ASSIGNMENT => Say the data back exactly as it is written below.

COLLECTED DATA =>
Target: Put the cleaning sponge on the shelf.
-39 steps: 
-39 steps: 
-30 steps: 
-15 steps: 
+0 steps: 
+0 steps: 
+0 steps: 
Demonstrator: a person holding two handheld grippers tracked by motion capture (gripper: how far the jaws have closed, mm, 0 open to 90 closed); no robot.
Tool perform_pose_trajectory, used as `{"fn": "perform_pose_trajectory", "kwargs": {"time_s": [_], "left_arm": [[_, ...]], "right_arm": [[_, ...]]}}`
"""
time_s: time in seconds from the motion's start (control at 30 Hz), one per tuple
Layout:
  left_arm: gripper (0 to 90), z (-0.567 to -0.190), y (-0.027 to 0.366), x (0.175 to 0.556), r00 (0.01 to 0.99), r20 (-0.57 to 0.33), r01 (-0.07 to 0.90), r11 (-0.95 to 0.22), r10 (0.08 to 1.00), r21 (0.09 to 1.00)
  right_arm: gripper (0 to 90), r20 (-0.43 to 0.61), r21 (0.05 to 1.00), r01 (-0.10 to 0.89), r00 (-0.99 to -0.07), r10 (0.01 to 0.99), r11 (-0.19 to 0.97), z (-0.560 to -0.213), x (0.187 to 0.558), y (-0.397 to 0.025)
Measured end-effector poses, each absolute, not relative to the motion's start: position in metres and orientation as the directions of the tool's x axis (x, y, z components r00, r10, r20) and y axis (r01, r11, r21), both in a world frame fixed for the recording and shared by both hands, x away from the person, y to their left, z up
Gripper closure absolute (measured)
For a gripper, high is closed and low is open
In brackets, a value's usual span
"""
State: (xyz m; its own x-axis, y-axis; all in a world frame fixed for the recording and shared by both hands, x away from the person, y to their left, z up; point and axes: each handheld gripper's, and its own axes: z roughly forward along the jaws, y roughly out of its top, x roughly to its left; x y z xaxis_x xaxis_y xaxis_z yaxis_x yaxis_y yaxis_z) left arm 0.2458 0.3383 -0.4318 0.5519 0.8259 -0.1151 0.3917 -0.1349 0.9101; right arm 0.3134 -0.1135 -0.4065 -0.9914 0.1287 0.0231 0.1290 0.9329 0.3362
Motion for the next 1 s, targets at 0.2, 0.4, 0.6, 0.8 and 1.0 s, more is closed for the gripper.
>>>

FINISHED TASK =>
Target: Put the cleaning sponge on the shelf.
-39 steps: 
-39 steps: 
-30 steps: 
-15 steps: 
+0 steps: 
+0 steps: 
+0 steps: 
Demonstrator: a person holding two handheld grippers tracked by motion capture (gripper: how far the jaws have closed, mm, 0 open to 90 closed); no robot.
Tool perform_pose_trajectory, used as `{"fn": "perform_pose_trajectory", "kwargs": {"time_s": [_], "left_arm": [[_, ...]], "right_arm": [[_, ...]]}}`
"""
time_s: time in seconds from the motion's start (control at 30 Hz), one per tuple
Layout:
  left_arm: gripper (0 to 90), z (-0.567 to -0.190), y (-0.027 to 0.366), x (0.175 to 0.556), r00 (0.01 to 0.99), r20 (-0.57 to 0.33), r01 (-0.07 to 0.90), r11 (-0.95 to 0.22), r10 (0.08 to 1.00), r21 (0.09 to 1.00)
  right_arm: gripper (0 to 90), r20 (-0.43 to 0.61), r21 (0.05 to 1.00), r01 (-0.10 to 0.89), r00 (-0.99 to -0.07), r10 (0.01 to 0.99), r11 (-0.19 to 0.97), z (-0.560 to -0.213), x (0.187 to 0.558), y (-0.397 to 0.025)
Measured end-effector poses, each absolute, not relative to the motion's start: position in metres and orientation as the directions of the tool's x axis (x, y, z components r00, r10, r20) and y axis (r01, r11, r21), both in a world frame fixed for the recording and shared by both hands, x away from the person, y to their left, z up
Gripper closure absolute (measured)
For a gripper, high is closed and low is open
In brackets, a value's usual span
"""
State: (xyz m; its own x-axis, y-axis; all in a world frame fixed for the recording and shared by both hands, x away from the person, y to their left, z up; point and axes: each handheld gripper's, and its own axes: z roughly forward along the jaws, y roughly out of its top, x roughly to its left; x y z xaxis_x xaxis_y xaxis_z yaxis_x yaxis_y yaxis_z) left arm 0.2458 0.3383 -0.4318 0.5519 0.8259 -0.1151 0.3917 -0.1349 0.9101; right arm 0.3134 -0.1135 -0.4065 -0.9914 0.1287 0.0231 0.1290 0.9329 0.3362
Motion for the next 1 s, targets at 0.2, 0.4, 0.6, 0.8 and 1.0 s, more is closed for the gripper.
>>>

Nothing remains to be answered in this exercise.